Oracle Scratchpad

March 23, 2017

min/max Upgrade

Filed under: Bugs,CBO,Execution plans,Indexing,Oracle,Troubleshooting — Jonathan Lewis @ 8:53 am GMT Mar 23,2017

A question came up on the OTN database forum a little while ago about a very simple query that was taking different execution paths on two databases with the same table and index definitions and similar data.
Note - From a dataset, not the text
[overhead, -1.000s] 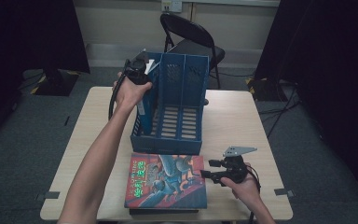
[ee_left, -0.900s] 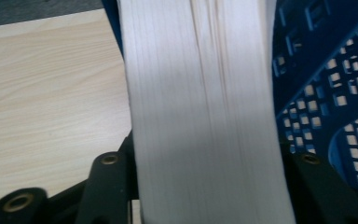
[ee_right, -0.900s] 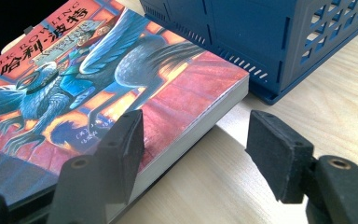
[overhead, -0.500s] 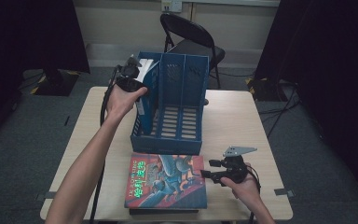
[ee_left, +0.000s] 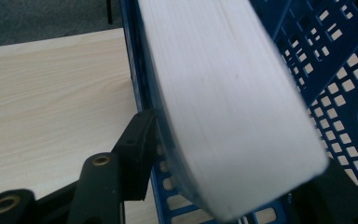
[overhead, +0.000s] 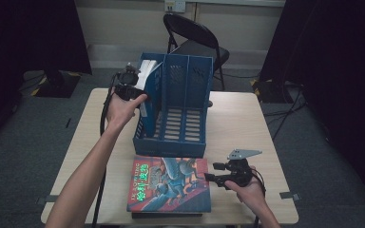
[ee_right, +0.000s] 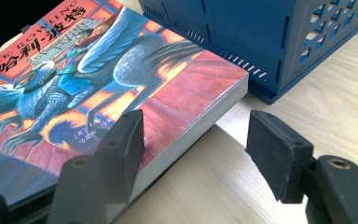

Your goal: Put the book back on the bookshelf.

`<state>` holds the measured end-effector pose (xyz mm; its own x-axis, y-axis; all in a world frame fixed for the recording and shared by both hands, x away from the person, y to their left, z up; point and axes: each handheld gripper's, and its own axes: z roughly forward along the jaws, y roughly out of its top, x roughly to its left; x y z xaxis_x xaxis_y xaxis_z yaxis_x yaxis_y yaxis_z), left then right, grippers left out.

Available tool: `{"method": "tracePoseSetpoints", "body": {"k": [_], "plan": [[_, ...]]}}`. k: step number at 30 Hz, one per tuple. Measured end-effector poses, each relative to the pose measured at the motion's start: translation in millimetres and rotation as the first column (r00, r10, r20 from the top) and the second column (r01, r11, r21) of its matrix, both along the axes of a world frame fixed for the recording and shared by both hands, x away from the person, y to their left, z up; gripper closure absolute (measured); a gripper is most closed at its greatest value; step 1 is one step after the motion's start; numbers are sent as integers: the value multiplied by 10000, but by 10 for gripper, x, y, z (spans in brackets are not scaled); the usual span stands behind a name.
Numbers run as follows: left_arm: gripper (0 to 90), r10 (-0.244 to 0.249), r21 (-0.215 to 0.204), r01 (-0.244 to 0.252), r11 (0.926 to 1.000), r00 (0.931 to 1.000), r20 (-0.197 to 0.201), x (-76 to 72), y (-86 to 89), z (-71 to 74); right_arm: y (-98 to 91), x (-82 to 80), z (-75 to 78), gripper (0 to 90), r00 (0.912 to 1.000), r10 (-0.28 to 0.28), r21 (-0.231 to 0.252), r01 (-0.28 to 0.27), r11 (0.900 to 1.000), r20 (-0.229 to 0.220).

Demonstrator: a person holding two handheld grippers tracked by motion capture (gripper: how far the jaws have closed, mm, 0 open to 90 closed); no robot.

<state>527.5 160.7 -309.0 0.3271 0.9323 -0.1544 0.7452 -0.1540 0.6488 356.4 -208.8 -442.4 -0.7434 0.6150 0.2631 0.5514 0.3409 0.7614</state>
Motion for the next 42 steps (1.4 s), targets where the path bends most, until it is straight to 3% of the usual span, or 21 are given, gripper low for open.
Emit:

In one database the plan used the “index full scan (min/max)” operation while the other database used a brute force “index fast full scan” operation.

In most circumstances the starting point to address a question like this is to check whether some configuration details, or some statistics, or the values used in the query are sufficiently different to result in a significant change in costs; and the first simple procedure you can follow is to hint each database to use the plan from the opposite database to see if this produces any clues about the difference – it’s a good idea when doing this test to use one of the more verbose formatting options for the call to dbms_xplan.
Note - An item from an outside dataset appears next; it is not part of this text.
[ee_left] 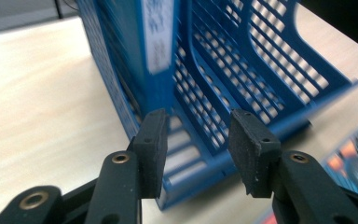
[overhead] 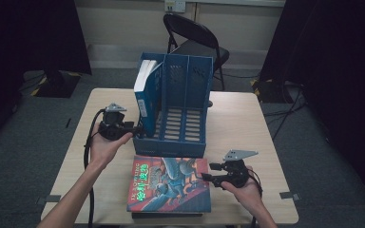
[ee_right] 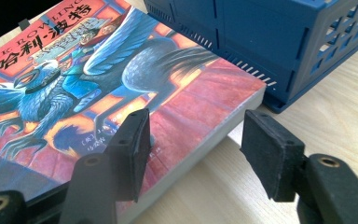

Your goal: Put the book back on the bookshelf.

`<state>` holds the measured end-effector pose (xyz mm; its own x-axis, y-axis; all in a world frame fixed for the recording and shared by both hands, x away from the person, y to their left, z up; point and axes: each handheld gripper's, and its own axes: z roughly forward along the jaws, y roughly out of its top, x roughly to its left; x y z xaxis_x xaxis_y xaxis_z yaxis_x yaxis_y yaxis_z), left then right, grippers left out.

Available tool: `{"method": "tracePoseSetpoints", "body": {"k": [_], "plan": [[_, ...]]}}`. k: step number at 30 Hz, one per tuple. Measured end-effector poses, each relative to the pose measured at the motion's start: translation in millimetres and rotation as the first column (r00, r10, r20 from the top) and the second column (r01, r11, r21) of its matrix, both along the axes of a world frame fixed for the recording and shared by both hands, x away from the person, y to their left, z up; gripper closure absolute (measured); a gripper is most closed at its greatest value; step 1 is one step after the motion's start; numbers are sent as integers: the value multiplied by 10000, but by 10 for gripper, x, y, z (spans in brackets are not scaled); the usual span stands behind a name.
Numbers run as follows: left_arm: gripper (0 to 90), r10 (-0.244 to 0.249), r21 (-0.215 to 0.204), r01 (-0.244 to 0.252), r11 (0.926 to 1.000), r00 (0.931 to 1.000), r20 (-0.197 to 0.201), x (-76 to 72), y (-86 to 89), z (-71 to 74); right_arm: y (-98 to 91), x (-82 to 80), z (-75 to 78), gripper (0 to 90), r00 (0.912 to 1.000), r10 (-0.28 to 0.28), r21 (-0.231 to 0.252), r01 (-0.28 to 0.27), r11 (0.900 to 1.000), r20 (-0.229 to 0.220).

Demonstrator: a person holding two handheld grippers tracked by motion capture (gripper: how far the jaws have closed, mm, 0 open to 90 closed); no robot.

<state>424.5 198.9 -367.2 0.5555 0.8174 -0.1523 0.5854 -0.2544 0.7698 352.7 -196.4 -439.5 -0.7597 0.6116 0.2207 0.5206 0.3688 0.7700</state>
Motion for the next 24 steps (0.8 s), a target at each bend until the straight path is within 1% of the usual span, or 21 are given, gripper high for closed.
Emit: {"method": "tracePoseSetpoints", "body": {"k": [1,4,5,6,7,8,9,10,11,12,13,15,17,18,19,21,22,23,24], "plan": [[573,55,-1,-55,10000,10000,-55,-40,11,-36,10,-1,0,424,10000,-2,-11,2,10000,4],[573,-116,0,116,9999,9995,-282,-144,43,-155,34,0,-9,416,10000,-41,6,41,10000,33],[571,-150,6,150,9999,9994,-316,-181,53,-191,40,0,-10,416,10000,-27,19,27,10000,24],[552,-291,-19,291,9996,9992,-266,-219,67,-222,46,-1,-10,416,10000,-13,14,13,10000,33],[547,-219,-43,217,9998,9993,-297,-255,73,-254,52,-2,-10,415,10000,-15,9,15,10000,34],[528,-196,-67,193,9998,9984,-534,-282,77,-283,57,-3,-10,415,10000,-10,-8,10,10000,41],[498,-432,68,438,9990,9968,-674,-313,62,-317,60,-5,-10,413,10000,-8,-21,8,10000,53],[507,-533,194,545,9983,9967,-616,-339,47,-334,63,-3,-11,410,10000,-19,-12,19,10000,25],[511,-598,229,613,9979,9963,-618,-375,35,-353,64,-1,-14,409,10000,-30,13,30,10000,3],[502,-738,28,743,9972,9942,-778,-409,26,-381,64,0,-15,410,10000,-46,25,46,10000,-29],[502,-859,-31,860,9963,9924,-881,-440,12,-413,68,-5,-14,411,10000,-85,8,85,10000,-26],[502,-1043,338,1080,9936,9898,-968,-492,-24,-475,74,-8,-7,416,9999,-126,-42,126,9999,-72],[505,-1151,250,1187,9926,9867,-1149,-526,-39,-523,84,-12,7,429,9998,-162,-141,161,9998,-82],[502,-1145,354,1193,9922,9866,-1158,-542,-42,-543,87,-20,13,444,9998,-183,-188,183,9997,-37],[497,-1136,422,1187,9920,9877,-1076,-563,-41,-561,87,-27,16,455,9998,-185,-197,184,9996,-45],[495,-1156,297,1190,9925,9885,-976,-583,-22,-572,82,-44,16,478,9998,-190,-189,190,9996,5],[496,-1164,348,1198,9922,9894,-871,-593,-11,-570,80,-51,18,485,9998,-176,-188,176,9997,-1],[504,-1229,468,1259,9909,9904,-633,-607,-10,-583,79,-53,20,487,9998,-179,-194,178,9997,-16],[504,-1274,390,1297,9908,9902,-568,-622,-14,-602,80,-55,20,489,9998,-199,-187,198,9996,-34]]}}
In this case, though, the OP discovered a note on MoS reporting exactly the problem he was seeing:

Doc ID 2144428.1: Optimizer Picking Wrong ‘INDEX FAST FULL SCAN’ Plan vs Correct ‘INDEX FULL SCAN (MIN/MAX)’

which referred to

Bug 22662807: OPTIMIZER PICKING INDEX FFS CAN INSTEAD OF MIN/MAX

Conveniently the document suggested a few workarounds:

  • alter session set optimizer_features_enable = ‘11.2.0.3’;
  • alter session set “_fix_control” = ‘13430622:off’;
  • delete object stats [Ed: so that dynamic sampling takes place … maybe a /*+ dynamic_sampling(alias level) */ hint would suffice].

Of the three options my preference would (at least in the short term) be the _fix_control one. Specifically, from the v$system_fix_control view, we can see that it addresses the problem very precisely with the description: “index min/max cardinality estimate fix for filter predicates”.
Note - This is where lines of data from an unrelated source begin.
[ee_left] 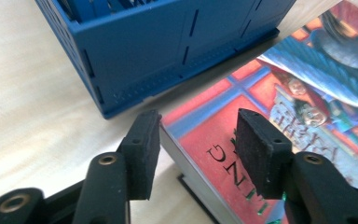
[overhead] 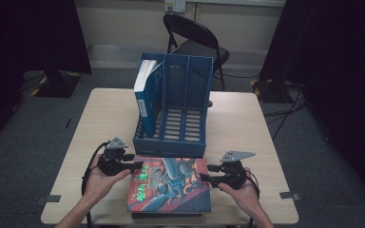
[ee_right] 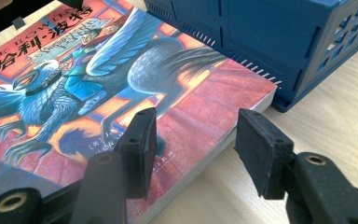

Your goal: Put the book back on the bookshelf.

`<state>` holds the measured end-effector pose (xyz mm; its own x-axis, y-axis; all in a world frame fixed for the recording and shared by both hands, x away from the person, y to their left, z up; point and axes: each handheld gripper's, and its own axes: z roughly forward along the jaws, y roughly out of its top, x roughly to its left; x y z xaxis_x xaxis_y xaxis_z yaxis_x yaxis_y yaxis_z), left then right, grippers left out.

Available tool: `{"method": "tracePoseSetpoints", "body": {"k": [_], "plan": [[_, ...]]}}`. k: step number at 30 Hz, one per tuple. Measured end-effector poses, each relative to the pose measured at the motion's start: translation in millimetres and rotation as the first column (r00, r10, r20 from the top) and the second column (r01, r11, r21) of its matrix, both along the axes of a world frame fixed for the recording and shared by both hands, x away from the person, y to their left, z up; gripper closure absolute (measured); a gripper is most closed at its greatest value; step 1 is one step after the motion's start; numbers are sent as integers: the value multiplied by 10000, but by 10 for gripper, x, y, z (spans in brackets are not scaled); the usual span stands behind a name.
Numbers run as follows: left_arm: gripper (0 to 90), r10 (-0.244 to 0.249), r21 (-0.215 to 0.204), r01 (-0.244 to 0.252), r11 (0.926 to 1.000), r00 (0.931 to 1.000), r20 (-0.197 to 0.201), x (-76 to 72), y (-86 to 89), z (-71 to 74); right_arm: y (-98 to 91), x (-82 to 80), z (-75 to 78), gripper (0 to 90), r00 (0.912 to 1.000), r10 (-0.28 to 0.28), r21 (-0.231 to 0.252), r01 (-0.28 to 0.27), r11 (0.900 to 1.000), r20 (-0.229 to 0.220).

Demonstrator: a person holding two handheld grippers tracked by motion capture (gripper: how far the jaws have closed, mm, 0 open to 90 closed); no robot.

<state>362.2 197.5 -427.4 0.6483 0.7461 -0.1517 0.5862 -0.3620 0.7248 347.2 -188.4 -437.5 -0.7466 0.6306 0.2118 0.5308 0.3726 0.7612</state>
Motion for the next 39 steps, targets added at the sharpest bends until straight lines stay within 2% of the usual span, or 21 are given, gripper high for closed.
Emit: {"method": "tracePoseSetpoints", "body": {"k": [6,9,14,16,18,20,21,22,23,24,26,29,31,34,36,39], "plan": [[494,82,-104,-81,9999,9999,103,-20,-3,-24,14,-65,22,520,9999,82,-248,-79,9997,138],[495,16,-230,-18,9997,10000,-64,-4,17,-29,12,-88,26,534,9998,107,-284,-102,9995,163],[517,10,-59,-9,10000,9997,226,-43,-6,-22,11,-164,34,549,9993,344,-327,-340,9989,120],[463,-293,-21,294,9996,9991,303,-64,-4,-33,14,-208,33,531,9993,303,-301,-297,9991,206],[436,-189,-236,188,9995,9998,-40,-104,10,-39,38,-224,27,479,9994,281,-295,-275,9992,215],[437,-191,-187,192,9996,9998,43,-169,20,-35,57,-194,62,405,9980,154,-445,-127,9989,611],[439,-275,-111,277,9996,9994,211,-211,18,-38,61,-144,82,426,9979,91,-400,-66,9992,633],[436,-379,-33,380,9993,9988,322,-249,22,-38,66,-91,99,437,9960,-48,-350,79,9994,890],[433,-487,-42,489,9988,9982,344,-281,24,-42,73,-39,110,430,9932,-288,-230,316,9992,1130],[415,-541,-47,543,9985,9978,380,-307,31,-47,91,23,112,426,9926,-321,-186,345,9992,1170],[431,-316,-321,326,9990,9991,299,-334,39,-66,150,136,92,454,9936,-242,-244,270,9993,1106],[444,-290,-600,292,9978,9996,48,-310,68,-80,218,232,16,519,9948,-130,-250,156,9996,1010],[449,-345,-648,351,9973,9993,111,-309,74,-89,239,236,-23,523,9956,7,-82,0,10000,936],[449,-394,-672,409,9969,9989,243,-312,71,-99,260,217,-2,542,9956,64,-306,-36,9995,932],[448,-419,-900,439,9950,9988,237,-301,87,-123,245,197,-2,556,9962,198,-293,-173,9994,851],[446,-487,-873,515,9949,9983,332,-295,66,-123,208,132,-3,575,9959,284,-284,-261,9993,854]]}}
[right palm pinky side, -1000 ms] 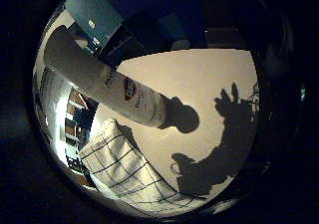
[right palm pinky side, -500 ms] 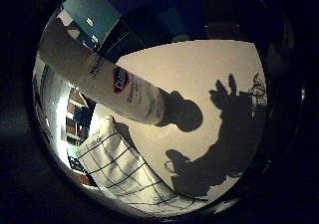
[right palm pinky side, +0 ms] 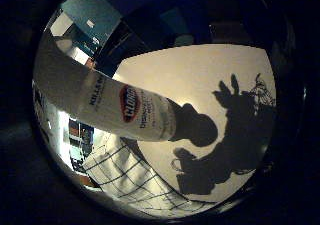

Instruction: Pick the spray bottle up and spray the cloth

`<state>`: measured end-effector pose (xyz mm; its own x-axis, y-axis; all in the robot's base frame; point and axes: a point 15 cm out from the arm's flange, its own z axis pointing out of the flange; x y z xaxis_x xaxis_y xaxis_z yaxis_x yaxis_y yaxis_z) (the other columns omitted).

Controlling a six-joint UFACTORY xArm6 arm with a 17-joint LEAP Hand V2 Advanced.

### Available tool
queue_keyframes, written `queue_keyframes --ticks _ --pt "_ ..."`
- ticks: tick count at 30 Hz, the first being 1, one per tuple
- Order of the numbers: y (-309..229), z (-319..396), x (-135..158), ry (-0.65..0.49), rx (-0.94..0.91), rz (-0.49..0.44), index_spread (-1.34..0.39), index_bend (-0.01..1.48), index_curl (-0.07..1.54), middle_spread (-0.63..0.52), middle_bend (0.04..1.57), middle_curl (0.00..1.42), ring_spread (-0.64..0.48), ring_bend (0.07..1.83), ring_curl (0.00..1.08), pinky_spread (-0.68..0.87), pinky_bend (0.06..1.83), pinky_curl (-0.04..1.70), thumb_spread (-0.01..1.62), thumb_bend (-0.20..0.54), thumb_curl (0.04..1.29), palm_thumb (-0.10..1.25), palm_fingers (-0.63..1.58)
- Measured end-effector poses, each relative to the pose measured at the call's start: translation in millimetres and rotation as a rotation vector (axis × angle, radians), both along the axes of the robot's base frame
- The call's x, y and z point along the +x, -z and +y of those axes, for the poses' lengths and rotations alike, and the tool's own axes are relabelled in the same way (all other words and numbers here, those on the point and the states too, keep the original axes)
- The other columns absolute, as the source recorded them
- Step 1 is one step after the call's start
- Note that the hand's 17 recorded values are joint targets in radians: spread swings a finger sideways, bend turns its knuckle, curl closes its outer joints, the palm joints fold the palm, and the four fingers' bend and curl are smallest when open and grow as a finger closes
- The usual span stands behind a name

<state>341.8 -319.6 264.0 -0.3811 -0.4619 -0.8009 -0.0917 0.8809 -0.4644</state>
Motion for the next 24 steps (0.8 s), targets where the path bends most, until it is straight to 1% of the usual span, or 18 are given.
queue_keyframes --ticks 5,8,11,14,17,18,20,21,24 --pt "7.5 -6.1 5.3 -0.001 0.017 0.008 -0.12 0.16 0.3 0.05 0.38 0.44 0.07 0.69 0.37 0.33 0.47 0.31 1.0 -0.022 0.4 0.77 0.24" --pt "12.0 -7.4 7.7 -0.004 0.027 0.013 -0.12 0.16 0.29 0.02 0.41 0.46 0.02 0.75 0.39 0.31 0.49 0.31 1.0 -0.022 0.4 0.77 0.27" --pt "20.0 -8.9 8.7 -0.004 0.042 0.021 -0.12 0.16 0.3 -0.02 0.45 0.48 -0.04 0.82 0.42 0.23 0.54 0.32 0.99 -0.02 0.4 0.8 0.33" --pt "27.0 -11.1 11.1 -0.007 0.057 0.027 -0.15 0.18 0.32 -0.08 0.51 0.52 -0.11 0.91 0.45 0.08 0.63 0.34 0.97 -0.011 0.42 0.88 0.45" --pt "32.8 -17.8 12.8 -0.005 0.071 0.028 -0.2 0.19 0.33 -0.15 0.59 0.56 -0.18 1.0 0.48 -0.08 0.79 0.36 0.95 -0.011 0.43 0.94 0.68" --pt "34.6 -19.5 12.1 -0.002 0.073 0.03 -0.24 0.21 0.35 -0.18 0.62 0.58 -0.21 1.04 0.49 -0.17 0.89 0.39 0.94 -0.01 0.44 0.97 0.84" --pt "36.0 -19.3 11.8 -0.005 0.069 0.031 -0.28 0.21 0.38 -0.21 0.65 0.61 -0.23 1.06 0.51 -0.25 0.96 0.41 0.93 -0.007 0.45 1.02 0.94" --pt "36.2 -19.3 11.7 -0.005 0.067 0.031 -0.31 0.22 0.4 -0.23 0.67 0.62 -0.24 1.06 0.5 -0.3 0.97 0.41 0.93 -0.012 0.45 1.04 1.05" --pt "36.1 -19.1 12.2 -0.005 0.063 0.028 -0.35 0.3 0.47 -0.24 0.73 0.65 -0.23 1.08 0.51 -0.38 0.96 0.42 0.94 -0.017 0.45 1.05 1.17"
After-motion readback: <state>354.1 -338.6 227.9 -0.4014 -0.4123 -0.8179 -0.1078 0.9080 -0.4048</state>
The example in the bug note showed a very simple statement (even more simple than the OP’s query which was only a single table query anyway), so I thought I’d build a model and run a few tests to see what was going on. Luckily, before I’d started work, one of the other members of the Oak Table network sent an email to the list asking if anyone knew how the optimizer was costing an example he’d constructed – and I’ve finally got around to looking at his example, and here’s the model and answer(s), starting with the data set:


rem
rem     Script:         test_min_max.sql
rem     Dated:          March 2017
rem
rem     Last tested
rem             12.1.0.2
rem             11.2.0.4
rem             11.2.0.3
rem

create table min_max_test nologging
as
with ids as (
        select /*+ Materialize */ rownum  id from dual connect by rownum <= 50000 -- > comment to protect formatting
),
line_nrs as (
        select /*+ Materialize */  rownum line_nr from dual connect by rownum <= 20 -- > comment to protect formatting
)
select
        id, line_nr ,rpad(' ', 800, '*') data
from
        line_nrs, ids
order by
        line_nr, id
;

begin
        dbms_stats.gather_table_stats(
                ownname          => user,
                tabname          =>'min_max_test',
                method_opt       => 'for all columns size 1'
        );
end;
/

create index mmt_ln_id on min_max_test (line_nr, id) nologging;
create index mmt_id    on min_max_test (id)          nologging;

The table has two critical columns: each id has 20 line_nr values associated with it, but the way the data was generated means that the line numbers for a given id are scattered across 20 separate table blocks.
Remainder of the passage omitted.